## WHAT THE TASK REQUIRES
Produce exactly the lines from the one holding "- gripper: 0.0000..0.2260" through the last line of the data below, with every picture left out.

## DATA

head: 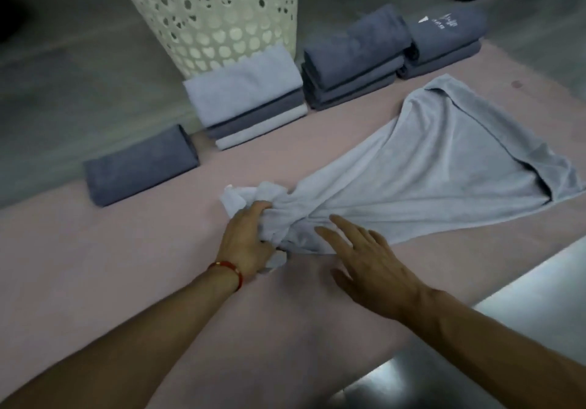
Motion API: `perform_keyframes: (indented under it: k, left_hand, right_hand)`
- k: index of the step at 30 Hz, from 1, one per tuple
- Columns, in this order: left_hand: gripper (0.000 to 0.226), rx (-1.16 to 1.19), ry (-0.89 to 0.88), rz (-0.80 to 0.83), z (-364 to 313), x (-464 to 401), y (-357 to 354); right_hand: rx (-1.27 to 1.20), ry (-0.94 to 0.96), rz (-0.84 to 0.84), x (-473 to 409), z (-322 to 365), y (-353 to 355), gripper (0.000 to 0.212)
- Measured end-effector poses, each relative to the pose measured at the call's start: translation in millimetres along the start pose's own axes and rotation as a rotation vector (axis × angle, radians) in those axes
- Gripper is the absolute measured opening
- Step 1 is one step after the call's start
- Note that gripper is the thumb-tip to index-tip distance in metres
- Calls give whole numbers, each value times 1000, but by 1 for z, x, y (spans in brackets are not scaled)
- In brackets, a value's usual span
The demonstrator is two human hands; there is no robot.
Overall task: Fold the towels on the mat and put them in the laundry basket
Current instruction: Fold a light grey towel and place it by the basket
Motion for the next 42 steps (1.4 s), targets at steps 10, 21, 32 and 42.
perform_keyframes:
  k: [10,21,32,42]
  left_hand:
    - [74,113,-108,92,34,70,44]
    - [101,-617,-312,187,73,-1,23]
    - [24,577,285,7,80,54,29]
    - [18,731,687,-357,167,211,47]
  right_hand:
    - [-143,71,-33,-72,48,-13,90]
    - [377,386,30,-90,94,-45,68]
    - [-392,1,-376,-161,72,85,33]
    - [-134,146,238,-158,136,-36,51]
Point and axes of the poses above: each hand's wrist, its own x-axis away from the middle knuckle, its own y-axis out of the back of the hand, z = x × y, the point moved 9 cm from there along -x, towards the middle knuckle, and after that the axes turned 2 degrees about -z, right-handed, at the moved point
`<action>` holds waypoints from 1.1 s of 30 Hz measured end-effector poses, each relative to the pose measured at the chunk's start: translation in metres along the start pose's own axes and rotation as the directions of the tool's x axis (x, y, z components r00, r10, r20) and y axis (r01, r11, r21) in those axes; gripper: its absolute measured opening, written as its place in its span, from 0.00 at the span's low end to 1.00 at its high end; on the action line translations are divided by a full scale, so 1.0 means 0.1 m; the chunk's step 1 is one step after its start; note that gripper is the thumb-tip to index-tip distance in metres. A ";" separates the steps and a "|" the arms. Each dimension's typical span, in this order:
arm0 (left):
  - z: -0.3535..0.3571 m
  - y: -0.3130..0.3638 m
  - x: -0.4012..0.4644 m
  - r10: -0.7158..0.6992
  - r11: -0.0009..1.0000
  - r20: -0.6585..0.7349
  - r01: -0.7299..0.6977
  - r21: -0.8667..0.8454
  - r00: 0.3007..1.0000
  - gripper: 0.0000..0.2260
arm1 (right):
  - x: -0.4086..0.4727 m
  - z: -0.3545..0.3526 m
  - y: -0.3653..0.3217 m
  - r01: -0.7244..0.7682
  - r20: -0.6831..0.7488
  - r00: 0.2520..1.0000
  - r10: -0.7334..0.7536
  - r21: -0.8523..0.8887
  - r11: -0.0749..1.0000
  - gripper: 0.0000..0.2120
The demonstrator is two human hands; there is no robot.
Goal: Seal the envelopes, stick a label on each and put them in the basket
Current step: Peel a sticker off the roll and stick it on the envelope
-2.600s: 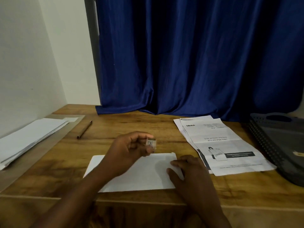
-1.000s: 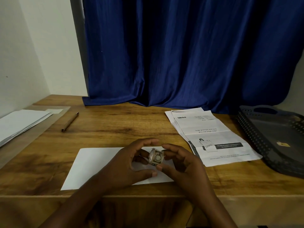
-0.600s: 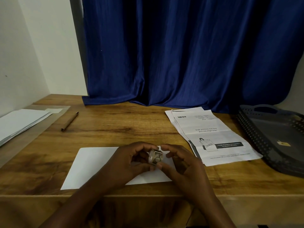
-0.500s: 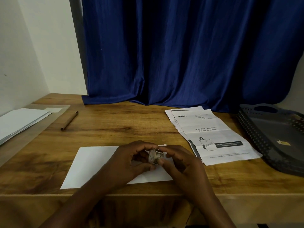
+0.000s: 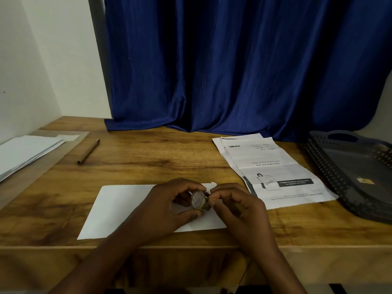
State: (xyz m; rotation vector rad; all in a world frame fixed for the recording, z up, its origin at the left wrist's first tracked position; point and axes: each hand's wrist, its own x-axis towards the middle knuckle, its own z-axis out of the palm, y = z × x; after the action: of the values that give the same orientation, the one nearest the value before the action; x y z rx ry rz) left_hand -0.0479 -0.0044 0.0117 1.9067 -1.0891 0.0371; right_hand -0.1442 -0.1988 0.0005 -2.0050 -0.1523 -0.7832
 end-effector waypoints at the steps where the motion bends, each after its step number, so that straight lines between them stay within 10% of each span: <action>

## TASK OUTPUT
  - gripper: 0.0000..0.2260
arm1 (right):
  - x: -0.4086..0.4727 m
  - z: -0.3545..0.3526 m
  - y: -0.3653..0.3217 m
  - r01: -0.7244..0.7682
  - r20: -0.6831..0.7488
  - r00: 0.2520..1.0000
  - r10: -0.7334..0.7536
  - r21: -0.8523..0.8887
  - r11: -0.0749..1.0000
  - gripper: 0.0000..0.2120
The demonstrator is two human hands; there is no robot.
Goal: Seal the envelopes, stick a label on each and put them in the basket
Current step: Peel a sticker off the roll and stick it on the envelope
-2.600s: 
-1.000s: 
-0.600s: 
-0.500s: 
+0.000s: 
State: (xyz m; rotation vector rad; all in a world frame fixed for the recording, z up, its origin at the left wrist's first tracked position; point and axes: each hand's wrist, its own x-axis towards the middle knuckle, its own z-axis out of the palm, y = z × x; after the action: of the values that give the same orientation, the one nearest the value before the action; x y z rx ry rz) left_hand -0.0479 -0.0044 0.0117 1.9067 -1.0891 0.0371; right_hand -0.1442 -0.1988 0.0005 -2.0050 -0.1523 -0.7832
 end-effector waypoints at the steps where the motion bends, each after its step number, so that straight lines between them stay within 10% of each span: <action>

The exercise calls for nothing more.